• _What is needed_
The answer must consist only of the lines from the line with "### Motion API" to the line with "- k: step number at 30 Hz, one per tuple", both included, exactly as they stand below.

*** Data extract Section Begins ***

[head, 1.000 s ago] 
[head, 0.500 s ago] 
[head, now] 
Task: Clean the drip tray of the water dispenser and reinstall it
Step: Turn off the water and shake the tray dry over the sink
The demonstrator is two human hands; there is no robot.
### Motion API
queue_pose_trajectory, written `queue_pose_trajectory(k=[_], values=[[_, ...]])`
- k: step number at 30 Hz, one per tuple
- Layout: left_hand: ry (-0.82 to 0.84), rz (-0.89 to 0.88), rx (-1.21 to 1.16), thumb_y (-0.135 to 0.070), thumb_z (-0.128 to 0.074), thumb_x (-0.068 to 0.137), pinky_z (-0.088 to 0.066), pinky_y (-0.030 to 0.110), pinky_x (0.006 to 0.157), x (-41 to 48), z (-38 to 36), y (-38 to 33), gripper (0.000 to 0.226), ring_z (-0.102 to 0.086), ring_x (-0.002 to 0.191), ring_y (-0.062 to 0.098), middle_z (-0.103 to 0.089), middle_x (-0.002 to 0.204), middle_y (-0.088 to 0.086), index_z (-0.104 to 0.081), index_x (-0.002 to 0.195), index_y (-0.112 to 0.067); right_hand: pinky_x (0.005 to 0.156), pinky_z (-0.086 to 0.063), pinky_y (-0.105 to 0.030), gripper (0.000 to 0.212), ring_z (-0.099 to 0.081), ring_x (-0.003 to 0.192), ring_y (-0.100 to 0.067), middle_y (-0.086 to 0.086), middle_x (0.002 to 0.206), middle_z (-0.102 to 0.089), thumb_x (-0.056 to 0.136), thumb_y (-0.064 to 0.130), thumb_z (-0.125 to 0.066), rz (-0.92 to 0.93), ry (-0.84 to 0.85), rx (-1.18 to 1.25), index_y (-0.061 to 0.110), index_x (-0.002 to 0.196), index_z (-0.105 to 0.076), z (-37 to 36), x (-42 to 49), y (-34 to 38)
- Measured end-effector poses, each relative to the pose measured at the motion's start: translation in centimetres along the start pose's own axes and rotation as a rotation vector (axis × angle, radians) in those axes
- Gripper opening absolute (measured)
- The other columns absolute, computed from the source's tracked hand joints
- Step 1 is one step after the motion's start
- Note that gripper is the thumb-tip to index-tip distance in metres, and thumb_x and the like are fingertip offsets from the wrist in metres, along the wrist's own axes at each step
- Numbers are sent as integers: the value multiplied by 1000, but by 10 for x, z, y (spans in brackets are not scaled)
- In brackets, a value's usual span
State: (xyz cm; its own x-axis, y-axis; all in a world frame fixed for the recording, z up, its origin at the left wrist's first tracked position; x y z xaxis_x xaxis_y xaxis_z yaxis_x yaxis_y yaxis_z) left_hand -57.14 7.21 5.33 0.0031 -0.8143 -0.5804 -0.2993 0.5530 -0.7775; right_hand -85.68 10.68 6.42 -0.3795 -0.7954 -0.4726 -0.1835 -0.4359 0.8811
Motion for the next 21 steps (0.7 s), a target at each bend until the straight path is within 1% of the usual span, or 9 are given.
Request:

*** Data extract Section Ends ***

• _Result for this task_
### Motion API
queue_pose_trajectory, written `queue_pose_trajectory(k=[_], values=[[_, ...]])`
- k: step number at 30 Hz, one per tuple

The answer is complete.